ELOC -mutated renal cell carcinoma ( ELOC -RCC), a newly recognized tumor entity in the fifth edition of the WHO Classification of Tumors of Urinary and Male Genital Organ Tumors (5th WHO Classification), presents morphologic and immunohistochemical (IHC) features overlapping those of clear cell RCC (ccRCC), RCC with fibromyomatous stroma (RCC-FMS), and clear cell papillary renal cell tumor (ccPRCT). Confirmation of an ELOC mutation is required for a definitive diagnosis. This study aims to enhance the understanding of ELOC -RCC’s morphologic and molecular characteristics and to develop an affordable and practical panel for its preliminary differentiation based on morphologic and IHC features. Representing one of the largest cohorts of ELOC -RCC, this research involved a retrospective analysis of 56 suspected cases at Shanghai Ruijin Hospital from January 2022 to March 2024, identifying 15 cases through next-generation sequencing (NGS). We report an ELOC mutation site (c.274G>A, p.Glu92Lys), which has not been previously reported in the literature. NGS analysis also showed recurrent mutations in MAP2K4 and HRAS in ELOC -RCC, though their implications are not yet clear. In addition, we describe a case of ELOC -RCC with a PARP4 mutation.

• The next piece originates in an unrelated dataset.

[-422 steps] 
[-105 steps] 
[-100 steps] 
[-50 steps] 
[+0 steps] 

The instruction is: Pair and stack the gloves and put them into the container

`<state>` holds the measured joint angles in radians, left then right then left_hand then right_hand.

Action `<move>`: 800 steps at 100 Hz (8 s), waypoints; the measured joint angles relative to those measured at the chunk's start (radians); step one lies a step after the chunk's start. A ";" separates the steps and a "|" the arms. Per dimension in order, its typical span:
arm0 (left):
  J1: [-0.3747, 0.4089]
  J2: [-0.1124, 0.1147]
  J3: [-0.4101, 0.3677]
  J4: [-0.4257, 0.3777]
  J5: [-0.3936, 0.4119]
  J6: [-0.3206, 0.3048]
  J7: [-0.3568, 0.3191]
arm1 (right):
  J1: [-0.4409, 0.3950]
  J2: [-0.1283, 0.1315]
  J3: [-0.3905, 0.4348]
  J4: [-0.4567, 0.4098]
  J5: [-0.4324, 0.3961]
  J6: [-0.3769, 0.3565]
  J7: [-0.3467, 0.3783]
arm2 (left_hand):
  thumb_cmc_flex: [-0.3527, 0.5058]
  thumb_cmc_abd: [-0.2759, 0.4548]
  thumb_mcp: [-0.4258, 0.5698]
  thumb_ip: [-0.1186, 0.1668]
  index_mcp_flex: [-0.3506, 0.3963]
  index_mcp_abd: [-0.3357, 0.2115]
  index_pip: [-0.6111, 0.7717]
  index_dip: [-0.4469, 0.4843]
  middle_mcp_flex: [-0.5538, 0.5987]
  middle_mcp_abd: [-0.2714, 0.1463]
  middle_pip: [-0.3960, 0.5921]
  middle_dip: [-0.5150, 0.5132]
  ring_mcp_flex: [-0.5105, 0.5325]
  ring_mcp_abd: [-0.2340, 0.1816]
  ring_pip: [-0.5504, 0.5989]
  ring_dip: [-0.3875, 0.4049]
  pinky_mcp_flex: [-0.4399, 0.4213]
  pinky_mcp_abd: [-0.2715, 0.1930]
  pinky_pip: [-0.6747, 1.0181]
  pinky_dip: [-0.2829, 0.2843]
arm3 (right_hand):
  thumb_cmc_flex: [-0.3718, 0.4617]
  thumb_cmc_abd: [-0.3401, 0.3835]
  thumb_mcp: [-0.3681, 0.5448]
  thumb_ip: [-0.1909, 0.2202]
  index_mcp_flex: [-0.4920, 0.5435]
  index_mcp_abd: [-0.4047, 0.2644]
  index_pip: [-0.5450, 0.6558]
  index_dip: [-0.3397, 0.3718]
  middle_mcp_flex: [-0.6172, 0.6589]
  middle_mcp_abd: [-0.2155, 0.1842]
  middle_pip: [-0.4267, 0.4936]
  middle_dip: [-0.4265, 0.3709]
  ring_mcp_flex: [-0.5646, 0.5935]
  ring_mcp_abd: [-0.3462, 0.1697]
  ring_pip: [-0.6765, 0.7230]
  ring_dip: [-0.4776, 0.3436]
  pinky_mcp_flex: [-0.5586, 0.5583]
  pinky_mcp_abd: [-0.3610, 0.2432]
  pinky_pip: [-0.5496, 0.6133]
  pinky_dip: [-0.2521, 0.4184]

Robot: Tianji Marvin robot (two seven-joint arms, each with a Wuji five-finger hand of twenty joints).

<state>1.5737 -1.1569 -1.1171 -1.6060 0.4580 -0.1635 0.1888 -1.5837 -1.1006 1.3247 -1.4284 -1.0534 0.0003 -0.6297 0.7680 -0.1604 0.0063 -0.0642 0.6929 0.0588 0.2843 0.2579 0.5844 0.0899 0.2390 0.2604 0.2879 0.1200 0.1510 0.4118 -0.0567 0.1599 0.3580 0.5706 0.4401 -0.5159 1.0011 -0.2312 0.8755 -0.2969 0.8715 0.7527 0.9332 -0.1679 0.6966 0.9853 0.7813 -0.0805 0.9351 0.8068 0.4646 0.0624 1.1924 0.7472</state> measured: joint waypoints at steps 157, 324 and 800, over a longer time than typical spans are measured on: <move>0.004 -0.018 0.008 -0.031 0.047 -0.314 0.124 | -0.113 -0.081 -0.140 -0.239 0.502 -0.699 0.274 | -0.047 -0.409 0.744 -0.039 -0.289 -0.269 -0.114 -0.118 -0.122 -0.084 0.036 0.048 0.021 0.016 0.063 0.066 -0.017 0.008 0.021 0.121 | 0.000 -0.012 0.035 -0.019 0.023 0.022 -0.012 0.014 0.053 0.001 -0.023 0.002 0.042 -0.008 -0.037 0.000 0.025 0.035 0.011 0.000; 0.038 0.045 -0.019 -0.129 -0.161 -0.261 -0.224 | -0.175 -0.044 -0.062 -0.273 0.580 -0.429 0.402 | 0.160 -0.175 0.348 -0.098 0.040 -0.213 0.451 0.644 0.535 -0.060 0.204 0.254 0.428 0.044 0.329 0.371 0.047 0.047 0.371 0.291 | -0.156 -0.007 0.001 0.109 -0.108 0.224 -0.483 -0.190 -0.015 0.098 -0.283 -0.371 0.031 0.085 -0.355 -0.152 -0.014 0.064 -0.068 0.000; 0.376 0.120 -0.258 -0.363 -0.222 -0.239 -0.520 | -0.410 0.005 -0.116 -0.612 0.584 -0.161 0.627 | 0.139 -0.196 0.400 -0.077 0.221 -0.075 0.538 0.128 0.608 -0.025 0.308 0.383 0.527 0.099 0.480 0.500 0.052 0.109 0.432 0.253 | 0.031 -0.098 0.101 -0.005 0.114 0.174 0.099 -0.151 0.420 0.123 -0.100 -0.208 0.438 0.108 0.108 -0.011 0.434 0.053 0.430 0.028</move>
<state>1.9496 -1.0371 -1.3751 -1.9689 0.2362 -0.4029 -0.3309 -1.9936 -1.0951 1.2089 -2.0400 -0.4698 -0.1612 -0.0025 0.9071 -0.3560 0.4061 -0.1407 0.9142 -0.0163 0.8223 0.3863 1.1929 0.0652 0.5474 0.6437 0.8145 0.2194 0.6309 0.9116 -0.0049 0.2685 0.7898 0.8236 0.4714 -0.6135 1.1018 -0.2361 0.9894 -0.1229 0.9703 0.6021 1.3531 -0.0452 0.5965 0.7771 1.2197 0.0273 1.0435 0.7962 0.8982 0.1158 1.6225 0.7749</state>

Our findings indicate that the “basally polarized” nuclear arrangement and the “apical/apicolateral polarized” staining patterns of CD10 and EMA offer valuable diagnostic clues for differentiating ELOC -RCC from low-grade ccRCC. Furthermore, the immunophenotypic profile of CD10+/AMACR+/GPNMB- appears helpful for differentiating ELOC -RCC from both ccPRCT and mTOR pathway-mutated RCC-FMS ( mTOR -RCC-FMS). However, genetic testing remains indispensable, as evidenced by one CK7-negative ELOC -RCC case.